Excellent! I had the good fortune to FINALLY see Peter Gabriel in concert during his Back to Front tour last fall. AMAZING, AMAZING show. Hands down, one of my favorite musical artists of all time.


----------



## angelpixie (Mar 2, 2012)

That's funny, Angstire. I've been listening to the So album a lot lately for some reason. Always has been and always will be one of my favorites. And that pic of him on the front cover, still yummy.


----------



## angstire (Jun 4, 2013)

The Replacements are playing Chicago. Positive.

I am not going. Negative.

The Replacements - Can't Hardly Wait - YouTube

That is all.


----------



## angelpixie (Mar 2, 2012)

Oh, man -- Yeah!! The 'Mats are reuniting? 

No, I'm not seeing them, either. Sad face.

The Replacements - Unsatisfied (REMASTERED) - YouTube


----------



## angstire (Jun 4, 2013)

Yep, Riot Fest or some such. It's moving around N Am I think.


----------



## Thundarr (Jul 4, 2012)

Life is good. I'm proud of myself for being someone I like and respect, I've tried to learn from mistakes and not repeat them (done pretty well). I have transporation year around, heat in winter, cool air in summer, shelther over my head, little bit of savings, wonderful wife who would only be with a good man, proud as heck of my three grown boys. My oldest donated bone marrow and saved a woman's life a few years ago. It's a painful thing yet he volunteered to do it again. Luckily another match who hadn't already given was found.


----------



## smallsteps (Feb 23, 2013)

I was at work tonight. When I went on my break my manager was there and had obviously had way too much coffee by then.

So he's talking and talking and we get on the subject of high school and discipline. He's talking very rapidly and he's animated which is pretty funny in and of itself because he's pretty straight laced.

He then blurts out that he graduated high school in 1998. I get this huge grin on my face and he looks at me, stops talking and asks me "what?" I say I was 30 in 1998 - we both burst out laughing.

Its really is nice to laugh like that sometimes!!!


----------



## angstire (Jun 4, 2013)

D15 says as she's driving us to school this AM, "Dad, why didn't you become a writer? You have a vivid imagination, good vocab and tell great stories." Positive.


----------



## FeministInPink (Sep 13, 2012)

angstire said:


> D15 says as she's driving us to school this AM, "Dad, why didn't you become a writer? You have a vivid imagination, good vocab and tell great stories." Positive.


Did you tell her, because writers make jack sh!t? It's true. But it is something fun to do on the side... if you can find the time.


----------



## angstire (Jun 4, 2013)

FeministInPink said:


> Did you tell her, because writers make jack sh!t?
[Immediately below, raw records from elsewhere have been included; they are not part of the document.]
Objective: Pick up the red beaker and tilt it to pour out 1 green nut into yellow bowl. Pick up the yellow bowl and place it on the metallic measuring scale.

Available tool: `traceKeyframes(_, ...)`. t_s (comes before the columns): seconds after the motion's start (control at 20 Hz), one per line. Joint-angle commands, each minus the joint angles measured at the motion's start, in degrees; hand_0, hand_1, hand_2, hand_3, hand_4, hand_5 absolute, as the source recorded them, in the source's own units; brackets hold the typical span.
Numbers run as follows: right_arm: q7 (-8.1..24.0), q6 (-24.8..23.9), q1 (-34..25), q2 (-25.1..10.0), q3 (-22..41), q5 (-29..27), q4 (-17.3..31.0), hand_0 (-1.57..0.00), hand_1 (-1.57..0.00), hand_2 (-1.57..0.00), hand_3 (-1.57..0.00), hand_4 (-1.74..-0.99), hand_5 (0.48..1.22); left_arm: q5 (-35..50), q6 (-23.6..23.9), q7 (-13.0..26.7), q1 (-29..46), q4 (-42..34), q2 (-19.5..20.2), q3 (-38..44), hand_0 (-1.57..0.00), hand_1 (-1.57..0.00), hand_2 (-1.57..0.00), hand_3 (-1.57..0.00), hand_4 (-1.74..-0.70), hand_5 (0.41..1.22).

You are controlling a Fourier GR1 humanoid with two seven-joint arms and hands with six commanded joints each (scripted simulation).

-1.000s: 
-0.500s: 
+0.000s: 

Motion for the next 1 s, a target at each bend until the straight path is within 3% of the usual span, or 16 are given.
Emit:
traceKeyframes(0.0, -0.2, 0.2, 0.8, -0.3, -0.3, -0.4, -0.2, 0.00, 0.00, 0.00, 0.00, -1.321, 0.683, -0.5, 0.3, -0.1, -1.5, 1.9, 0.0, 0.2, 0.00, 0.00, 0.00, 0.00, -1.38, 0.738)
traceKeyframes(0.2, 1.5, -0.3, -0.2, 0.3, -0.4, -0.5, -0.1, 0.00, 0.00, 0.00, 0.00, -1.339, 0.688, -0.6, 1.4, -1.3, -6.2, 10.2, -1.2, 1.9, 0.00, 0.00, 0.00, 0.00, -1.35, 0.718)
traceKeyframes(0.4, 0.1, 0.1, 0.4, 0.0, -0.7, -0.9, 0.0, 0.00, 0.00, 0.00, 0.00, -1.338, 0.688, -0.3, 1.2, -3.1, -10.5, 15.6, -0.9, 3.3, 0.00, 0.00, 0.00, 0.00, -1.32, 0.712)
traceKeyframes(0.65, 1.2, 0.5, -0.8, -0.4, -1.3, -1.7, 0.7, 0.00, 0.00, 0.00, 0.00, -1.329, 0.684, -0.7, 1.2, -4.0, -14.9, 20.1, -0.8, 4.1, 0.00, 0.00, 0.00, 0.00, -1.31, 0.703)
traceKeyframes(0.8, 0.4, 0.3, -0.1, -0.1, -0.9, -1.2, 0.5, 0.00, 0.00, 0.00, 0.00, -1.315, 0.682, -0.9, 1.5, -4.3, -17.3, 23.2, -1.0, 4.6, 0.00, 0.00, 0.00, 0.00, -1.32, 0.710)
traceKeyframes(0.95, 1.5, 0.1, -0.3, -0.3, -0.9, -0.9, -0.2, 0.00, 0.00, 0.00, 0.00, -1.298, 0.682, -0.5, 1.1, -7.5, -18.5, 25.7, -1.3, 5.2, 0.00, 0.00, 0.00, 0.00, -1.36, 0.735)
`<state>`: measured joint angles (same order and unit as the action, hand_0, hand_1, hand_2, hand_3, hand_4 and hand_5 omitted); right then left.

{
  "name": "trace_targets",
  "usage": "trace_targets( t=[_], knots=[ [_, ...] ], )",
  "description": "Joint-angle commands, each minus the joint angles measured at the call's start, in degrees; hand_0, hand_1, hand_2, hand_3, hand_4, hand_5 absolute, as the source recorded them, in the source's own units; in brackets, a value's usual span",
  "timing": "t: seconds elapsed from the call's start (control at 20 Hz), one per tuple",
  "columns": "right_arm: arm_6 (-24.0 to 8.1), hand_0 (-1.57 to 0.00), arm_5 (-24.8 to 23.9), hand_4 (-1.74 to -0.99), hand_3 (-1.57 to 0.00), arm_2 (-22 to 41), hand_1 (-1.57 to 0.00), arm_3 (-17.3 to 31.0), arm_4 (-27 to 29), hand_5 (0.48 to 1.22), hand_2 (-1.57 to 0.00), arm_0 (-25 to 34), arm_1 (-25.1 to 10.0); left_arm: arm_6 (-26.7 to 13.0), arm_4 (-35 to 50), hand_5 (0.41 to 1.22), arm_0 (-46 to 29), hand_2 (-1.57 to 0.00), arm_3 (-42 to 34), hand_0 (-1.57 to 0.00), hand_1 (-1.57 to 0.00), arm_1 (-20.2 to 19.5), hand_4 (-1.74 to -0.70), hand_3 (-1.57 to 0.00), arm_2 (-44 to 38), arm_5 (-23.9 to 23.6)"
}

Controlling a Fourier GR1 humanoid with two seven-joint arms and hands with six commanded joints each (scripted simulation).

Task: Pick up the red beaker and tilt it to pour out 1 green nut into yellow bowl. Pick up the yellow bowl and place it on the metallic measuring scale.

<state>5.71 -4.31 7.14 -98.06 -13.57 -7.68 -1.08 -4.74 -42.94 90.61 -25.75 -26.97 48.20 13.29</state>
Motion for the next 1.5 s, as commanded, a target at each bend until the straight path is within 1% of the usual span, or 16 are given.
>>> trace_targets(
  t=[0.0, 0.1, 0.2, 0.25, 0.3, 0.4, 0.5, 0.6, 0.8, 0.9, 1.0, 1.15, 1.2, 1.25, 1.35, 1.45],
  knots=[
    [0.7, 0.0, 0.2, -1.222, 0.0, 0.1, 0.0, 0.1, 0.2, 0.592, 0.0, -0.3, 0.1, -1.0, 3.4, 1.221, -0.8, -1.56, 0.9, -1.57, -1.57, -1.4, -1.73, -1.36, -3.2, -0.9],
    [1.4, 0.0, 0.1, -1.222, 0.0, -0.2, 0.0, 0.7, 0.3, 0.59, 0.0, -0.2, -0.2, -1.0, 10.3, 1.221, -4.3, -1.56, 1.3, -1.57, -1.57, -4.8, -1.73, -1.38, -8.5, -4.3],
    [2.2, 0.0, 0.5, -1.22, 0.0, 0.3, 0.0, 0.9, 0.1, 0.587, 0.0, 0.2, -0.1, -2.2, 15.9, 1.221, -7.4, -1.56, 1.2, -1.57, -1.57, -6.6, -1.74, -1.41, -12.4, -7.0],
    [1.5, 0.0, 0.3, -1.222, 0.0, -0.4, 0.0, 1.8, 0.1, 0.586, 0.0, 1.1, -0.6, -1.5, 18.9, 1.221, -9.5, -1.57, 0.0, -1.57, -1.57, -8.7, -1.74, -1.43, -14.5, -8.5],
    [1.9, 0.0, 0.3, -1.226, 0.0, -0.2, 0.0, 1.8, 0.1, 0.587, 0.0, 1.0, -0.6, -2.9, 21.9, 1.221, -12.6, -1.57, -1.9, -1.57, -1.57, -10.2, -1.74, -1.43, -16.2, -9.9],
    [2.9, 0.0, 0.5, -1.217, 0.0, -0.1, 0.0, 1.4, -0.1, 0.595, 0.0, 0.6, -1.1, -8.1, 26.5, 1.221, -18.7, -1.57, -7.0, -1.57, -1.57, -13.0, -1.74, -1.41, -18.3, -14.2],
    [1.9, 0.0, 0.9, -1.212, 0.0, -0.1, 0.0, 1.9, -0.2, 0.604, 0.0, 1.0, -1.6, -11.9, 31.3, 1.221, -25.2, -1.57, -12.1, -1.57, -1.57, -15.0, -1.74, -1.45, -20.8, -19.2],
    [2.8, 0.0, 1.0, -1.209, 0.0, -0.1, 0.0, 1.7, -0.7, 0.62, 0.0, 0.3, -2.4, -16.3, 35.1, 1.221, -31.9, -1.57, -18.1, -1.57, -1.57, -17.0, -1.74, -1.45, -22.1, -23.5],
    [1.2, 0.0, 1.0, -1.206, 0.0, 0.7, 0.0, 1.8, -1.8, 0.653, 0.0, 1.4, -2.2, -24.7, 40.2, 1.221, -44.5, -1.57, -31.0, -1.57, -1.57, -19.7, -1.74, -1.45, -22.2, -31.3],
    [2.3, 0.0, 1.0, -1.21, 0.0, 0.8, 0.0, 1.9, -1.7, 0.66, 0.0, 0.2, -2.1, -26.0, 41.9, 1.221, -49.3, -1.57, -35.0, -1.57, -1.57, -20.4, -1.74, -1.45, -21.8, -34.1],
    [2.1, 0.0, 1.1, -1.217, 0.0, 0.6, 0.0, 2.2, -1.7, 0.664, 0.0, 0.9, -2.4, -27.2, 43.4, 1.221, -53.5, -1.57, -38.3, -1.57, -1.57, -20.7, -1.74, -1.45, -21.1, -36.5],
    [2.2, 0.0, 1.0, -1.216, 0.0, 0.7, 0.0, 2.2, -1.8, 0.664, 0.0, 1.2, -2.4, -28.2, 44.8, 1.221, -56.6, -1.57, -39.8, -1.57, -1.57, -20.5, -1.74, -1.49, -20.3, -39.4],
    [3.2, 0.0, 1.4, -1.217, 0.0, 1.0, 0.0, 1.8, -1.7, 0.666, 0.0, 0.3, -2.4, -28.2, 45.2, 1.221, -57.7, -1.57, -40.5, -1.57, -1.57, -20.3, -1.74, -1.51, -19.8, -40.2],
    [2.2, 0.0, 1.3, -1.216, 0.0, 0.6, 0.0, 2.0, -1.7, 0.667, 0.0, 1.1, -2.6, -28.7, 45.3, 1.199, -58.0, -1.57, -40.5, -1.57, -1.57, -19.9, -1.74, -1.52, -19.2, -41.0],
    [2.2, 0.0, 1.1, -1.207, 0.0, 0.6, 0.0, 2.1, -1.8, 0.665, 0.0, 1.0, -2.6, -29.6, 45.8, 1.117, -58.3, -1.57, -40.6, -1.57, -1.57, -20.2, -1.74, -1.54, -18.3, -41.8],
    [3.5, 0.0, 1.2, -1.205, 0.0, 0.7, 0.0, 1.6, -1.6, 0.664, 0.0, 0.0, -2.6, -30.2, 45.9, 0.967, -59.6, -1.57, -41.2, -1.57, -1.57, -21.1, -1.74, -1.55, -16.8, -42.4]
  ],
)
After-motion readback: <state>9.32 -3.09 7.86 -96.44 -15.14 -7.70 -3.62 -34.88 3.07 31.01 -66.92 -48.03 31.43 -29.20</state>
It's true. But it is something fun to do on the side... if you can find the time.


I did say I get to make more money at marketing and I still write, but not really stuff I love. However, I made up fairy tales for her and her sisters and got paid in hugs. 
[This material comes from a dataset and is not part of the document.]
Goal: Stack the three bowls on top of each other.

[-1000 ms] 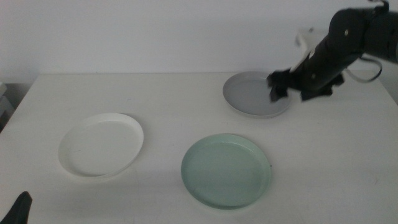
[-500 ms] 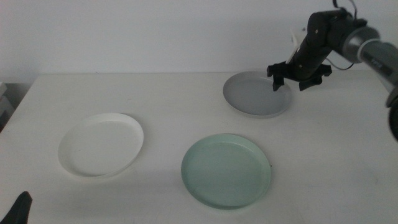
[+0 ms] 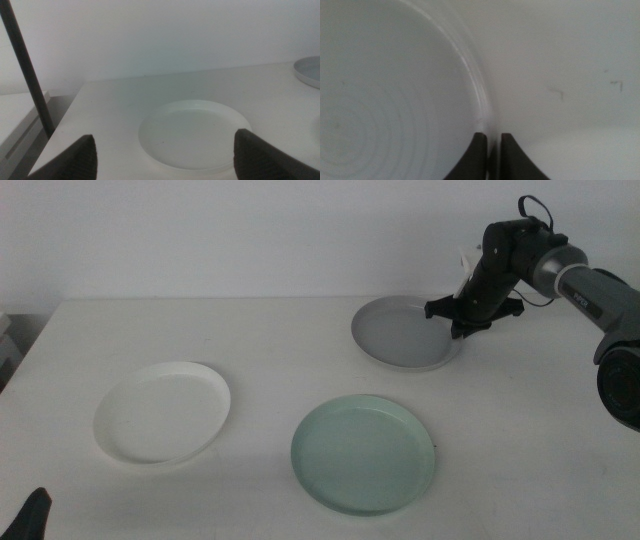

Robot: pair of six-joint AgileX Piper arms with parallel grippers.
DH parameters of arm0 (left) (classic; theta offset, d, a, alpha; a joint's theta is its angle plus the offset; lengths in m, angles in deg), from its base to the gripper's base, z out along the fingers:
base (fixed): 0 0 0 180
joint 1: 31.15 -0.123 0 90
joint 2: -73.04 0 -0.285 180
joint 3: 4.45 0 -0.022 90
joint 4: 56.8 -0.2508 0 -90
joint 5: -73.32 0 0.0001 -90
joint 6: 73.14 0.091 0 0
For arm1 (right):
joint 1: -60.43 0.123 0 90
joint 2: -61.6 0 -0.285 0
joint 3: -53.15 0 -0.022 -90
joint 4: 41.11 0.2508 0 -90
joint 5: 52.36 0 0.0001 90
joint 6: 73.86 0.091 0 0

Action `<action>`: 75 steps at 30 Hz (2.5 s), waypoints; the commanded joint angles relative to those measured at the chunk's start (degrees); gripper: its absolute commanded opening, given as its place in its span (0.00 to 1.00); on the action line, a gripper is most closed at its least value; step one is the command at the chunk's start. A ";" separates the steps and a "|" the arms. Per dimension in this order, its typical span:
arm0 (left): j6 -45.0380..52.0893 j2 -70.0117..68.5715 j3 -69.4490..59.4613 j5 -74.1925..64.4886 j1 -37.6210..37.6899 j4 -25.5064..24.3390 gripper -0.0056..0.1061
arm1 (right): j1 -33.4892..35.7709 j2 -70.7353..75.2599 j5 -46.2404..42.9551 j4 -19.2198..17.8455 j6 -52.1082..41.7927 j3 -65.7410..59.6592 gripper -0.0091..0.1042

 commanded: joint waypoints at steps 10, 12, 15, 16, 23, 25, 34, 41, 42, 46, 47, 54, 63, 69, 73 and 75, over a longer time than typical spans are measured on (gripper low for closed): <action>-0.47 -0.76 0.26 4.69 0.43 0.61 0.99 | 4.89 21.39 -5.39 3.12 -3.45 -13.06 0.07; -0.47 -0.76 0.26 4.69 0.43 0.61 0.99 | 6.63 26.24 -9.66 3.32 -3.14 -21.35 0.07; -0.47 -0.76 0.26 4.69 0.43 0.61 0.99 | 8.85 34.72 -15.98 4.74 -2.20 -33.52 0.07; -0.47 -0.76 0.26 4.69 0.43 0.61 0.99 | 9.55 37.37 -17.94 5.40 -2.20 -37.69 0.07; -0.47 -0.76 0.26 4.69 0.43 0.61 0.99 | 12.63 47.30 -27.26 8.45 -2.16 -57.62 0.07; -0.47 -0.76 0.26 4.69 0.43 0.61 0.99 | 13.02 47.45 -28.56 10.55 -2.24 -60.70 0.07; -0.47 -0.76 0.26 4.69 0.43 0.61 0.99 | 14.72 47.09 -33.84 11.81 -2.82 -65.80 0.07; -0.47 -0.76 0.26 4.69 0.43 0.61 0.99 | 14.72 47.09 -31.73 11.67 -2.82 -65.80 0.07; -0.47 -0.76 0.26 4.69 0.43 0.61 0.99 | 14.72 47.09 -31.42 11.67 -2.82 -65.80 0.07; -0.47 -0.76 0.26 4.69 0.43 0.61 0.99 | 14.79 47.09 -29.91 11.67 -3.68 -65.80 0.07; -0.47 -0.76 0.26 4.69 0.43 0.61 0.99 | 14.79 47.09 -29.39 11.67 -3.91 -65.80 0.07; -0.47 -0.76 0.26 4.69 0.43 0.61 0.99 | 14.79 45.40 -28.92 12.19 -4.51 -65.80 0.07; -0.47 -0.76 0.26 4.69 0.43 0.61 0.99 | 14.79 42.05 -28.70 12.70 -5.23 -65.80 0.08; -0.47 -0.76 0.26 4.69 0.43 0.61 0.99 | 14.79 42.11 -27.18 13.02 -7.33 -65.39 0.26; -0.47 -0.76 0.26 4.69 0.43 0.61 0.99 | 14.79 42.95 -23.23 13.02 -7.95 -63.28 0.48; -0.47 -0.76 0.26 4.69 0.43 0.61 0.99 | 14.79 45.09 -22.29 13.02 -8.39 -62.73 0.56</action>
But maybe on the side, someday.


----------



## FeministInPink (Sep 13, 2012)

angstire said:


> However, I made up fairy tales for her and her sisters and got paid in hugs.


Better than getting paid


----------



## angelpixie (Mar 2, 2012)

angstire said:


> However, I made up fairy tales for her and her sisters and got paid in hugs.


Awww. That's really sweet.


----------



## angstire (Jun 4, 2013)

21 videos of the Replacements at Riot Fest in Chicago.
Here's 21 videos of the Replacements at Riot Fest Chicago


----------



## angelpixie (Mar 2, 2012)

Awesome!! Thanks, angstire. :smthumbup:


----------



## FeministInPink (Sep 13, 2012)

So, a week and a half ago, I cut off most of my hair and dyed it red. It was time for a change.

And I've received a ton of compliments on it! Today alone, I've received 3 compliments -- and someone noticed that I've been losing weight, too.

So... yay, me!


----------



## angstire (Jun 4, 2013)

FeministInPink said:


> So, a week and a half ago, I cut off most of my hair and dyed it red. It was time for a change.
> 
> And I've received a ton of compliments on it! Today alone, I've received 3 compliments -- and someone noticed that I've been losing weight, too.
> 
> So... yay, me!


Nice! Brave a pic?


----------



## angstire (Jun 4, 2013)

My daughters seem happier than they have in years.


----------



## angelpixie (Mar 2, 2012)

angstire said:


> My daughters seem happier than they have in years.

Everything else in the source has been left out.